Musicals by Rodgers and Hammerstein
Richard Rodgers (1902–1979) and Oscar Hammerstein II (1895–1960) formed one of the most successful and creative teams in American musical theater history. Rodgers wrote the music, and Hammerstein wrote the lyrics.
Before Rodgers and Hammerstein began collaborating, Rodgers wrote songs with Lorenz Hart. Rodgers met Hart when he was sixteen and Hart was twenty-three. They spent an afternoon talking about the theater and found they agreed about many things. Rodgers and Hart remained musical partners for over twenty years and wrote a number of successful musicals—even though Rodgers was a workaholic and Hart was an alcoholic.
In 1940, the Theater Guild of New York City asked Rodgers to compose a new musical. Rodgers met with Hart first, but Hart’s was unable to work. Rodgers contacted Oscar Hammerstein, and that was a turning point. Hart died in 1943.
Oklahoma!, Rodgers and Hammerstein’s first musical collaboration, opened in 1943. It is based on a play called Green Grow the Lilacs by Lynn Riggs. Oklahoma! is very different from most musicals written up to that time. Musicals were mainly songs and comedy, with little plot. The songs usually had little to do with the story. Oklahoma! has a plot. The songs either help move the plot along or help the audience understand the characters. The story is partly fun, but it has a serious side too. That is because Rodgers’s background was mostly in the old-style, "fun" musicals, while Hammerstein’s background was in opera and operetta—more "serious" types of music. When Rodgers worked with Hart, he wrote the music first, and then Hart wrote the lyrics. But in this new team, Hammerstein wrote the words first and Rodgers created the music to fit.
The story of Oklahoma! is about a young woman, Laurey, living in the Oklahoma Territory in the early 1900s. She is in love with a cowboy named Curly. He loves her too, but so does the "bad guy," a hired hand named Jud. Comic characters—Laurey’s friend Ado Annie and her boyfriend, Will Parker—lighten things up a bit. There is tension between Curly and Jud until, in the final scene on Laurey and Curly’s wedding day, Jud starts a fight, falls on his own knife, and is killed. Laurey and Curly get married, and everyone sings the song "Oklahoma," about Oklahoma’s becoming a state.
Audiences loved Oklahoma!. It played on Broadway for 2,248 performances, breaking every record for shows up until that time. The show also won the Pulitzer Prize for drama in 1944.
Rodgers and Hammerstein’s next big hit was Carousel, in 1945. It had an even more dramatic plot than Oklahoma!. Instead of the usual overture before the show begins, the show opens with the whole cast performing a ballet as the orchestra plays. The best-known song from Carousel is "You’ll Never Walk Alone."

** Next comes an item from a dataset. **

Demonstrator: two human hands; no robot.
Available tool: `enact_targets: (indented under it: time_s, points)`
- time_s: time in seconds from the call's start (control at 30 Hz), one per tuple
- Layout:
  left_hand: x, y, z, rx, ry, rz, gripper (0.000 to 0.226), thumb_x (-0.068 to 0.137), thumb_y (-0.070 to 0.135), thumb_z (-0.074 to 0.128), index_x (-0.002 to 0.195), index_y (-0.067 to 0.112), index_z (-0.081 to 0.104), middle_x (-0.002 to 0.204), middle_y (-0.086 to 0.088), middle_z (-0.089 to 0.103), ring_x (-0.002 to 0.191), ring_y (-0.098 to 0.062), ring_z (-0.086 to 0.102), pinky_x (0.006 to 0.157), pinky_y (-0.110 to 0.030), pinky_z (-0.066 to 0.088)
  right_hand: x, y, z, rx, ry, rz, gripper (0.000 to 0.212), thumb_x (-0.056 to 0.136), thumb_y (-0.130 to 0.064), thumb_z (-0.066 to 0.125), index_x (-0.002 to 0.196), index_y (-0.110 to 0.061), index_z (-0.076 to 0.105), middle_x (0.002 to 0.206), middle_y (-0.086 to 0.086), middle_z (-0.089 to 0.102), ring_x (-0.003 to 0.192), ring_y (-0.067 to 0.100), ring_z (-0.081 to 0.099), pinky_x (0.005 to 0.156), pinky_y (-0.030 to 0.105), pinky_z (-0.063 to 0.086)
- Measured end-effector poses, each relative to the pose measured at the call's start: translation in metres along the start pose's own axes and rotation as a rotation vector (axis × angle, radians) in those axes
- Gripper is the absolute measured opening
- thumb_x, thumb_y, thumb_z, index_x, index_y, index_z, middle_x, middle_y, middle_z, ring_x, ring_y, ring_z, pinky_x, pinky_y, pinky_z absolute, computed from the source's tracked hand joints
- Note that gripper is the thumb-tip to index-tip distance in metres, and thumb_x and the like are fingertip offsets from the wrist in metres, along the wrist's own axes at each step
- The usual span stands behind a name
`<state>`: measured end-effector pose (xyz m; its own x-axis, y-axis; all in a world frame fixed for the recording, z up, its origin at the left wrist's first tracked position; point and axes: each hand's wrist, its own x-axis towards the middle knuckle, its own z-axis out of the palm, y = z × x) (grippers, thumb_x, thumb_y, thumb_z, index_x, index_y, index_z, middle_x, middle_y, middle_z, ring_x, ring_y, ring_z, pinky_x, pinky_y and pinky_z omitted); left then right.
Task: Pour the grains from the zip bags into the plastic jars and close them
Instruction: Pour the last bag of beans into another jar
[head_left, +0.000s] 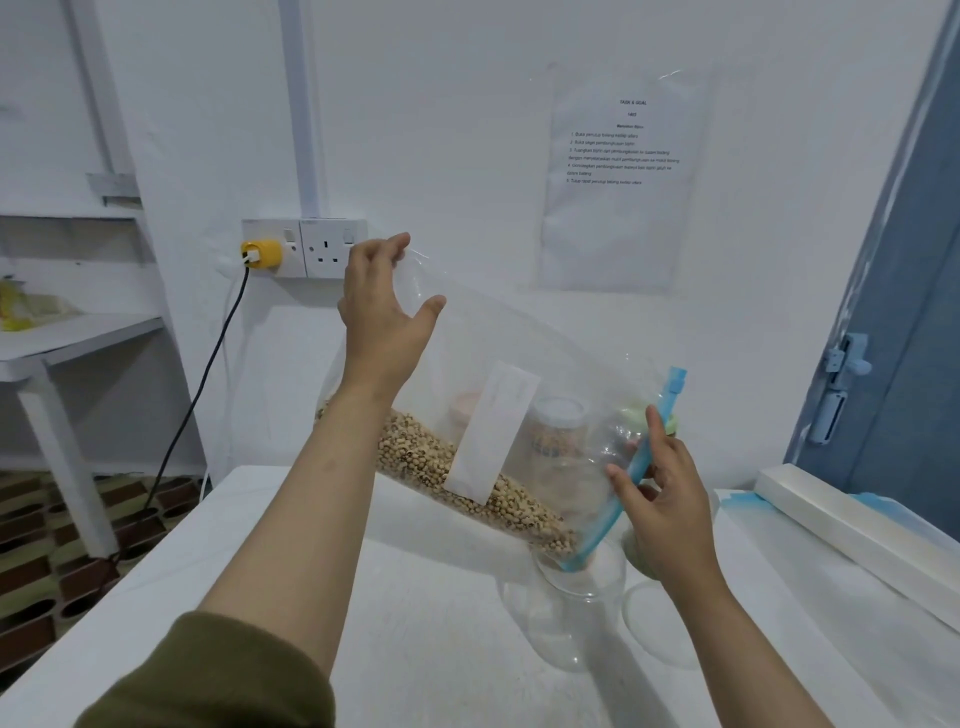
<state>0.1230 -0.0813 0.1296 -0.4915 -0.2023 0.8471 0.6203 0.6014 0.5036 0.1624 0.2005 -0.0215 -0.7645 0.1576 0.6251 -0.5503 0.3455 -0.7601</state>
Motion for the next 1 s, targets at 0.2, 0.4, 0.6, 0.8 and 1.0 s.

South Pacific, written in 1949, and based on stories by novelist James A. Michener, is set during World War II. It has the most serious plot of any Rodgers and Hammerstein show because it confronts both war and racism. South Pacific also won the Pulitzer Prize.
The King and I is about conflicts between cultures. It is based on a true story about Anna Leonowens, an Englishwoman who went to Siam (now called Thailand) to teach the king’s children. Anna finds life in Siam very different from what she is accustomed to, but she and the king come to like each other despite their differences. Two well-known songs from The King and I are "Getting to Know You" and "I Whistle a Happy Tune."
Rodgers and Hammerstein’s final collaboration was The Sound of Music, in 1959. It is also based on a true story, about a young novice nun who becomes the governess for seven children of a widower, Captain Von Trapp. This musical also has a serious side—it is set in the days of Nazi Germany, and the Von Trapp family’s freedom is at stake. The beautiful song "Edelweiss" from The Sound of Music was the last song Rodgers and Hammerstein wrote together. Hammerstein died of cancer on August 23, 1960.
Most of the musicals of Rodgers and Hammerstein were made into movies and are available on video or DVD. A new production of Oklahoma! opened on Broadway in New York City in March of 2002, just in time to celebrate Richard Rodgers’s one hundredth birthday.
Facts About Rodgers and Hammerstein
• Rodgers’s father was an obstetrician. He delivered Hammerstein’s two children.
• Rodgers’s daughter, Mary, wrote a musical called Once Upon a Mattress, based on the fairy tale "The Princess and the Pea." It is performed often and was made into a TV movie starring Carol Burnett.
• In 1953, the song "Oklahoma" from the show Oklahoma! became the official song of the state of Oklahoma.
• Hammerstein studied law before he went into musical theater.
• Hammerstein’s most famous musical besides those he wrote with Rodgers was Showboat, written with composer Jerome Kern in 1927.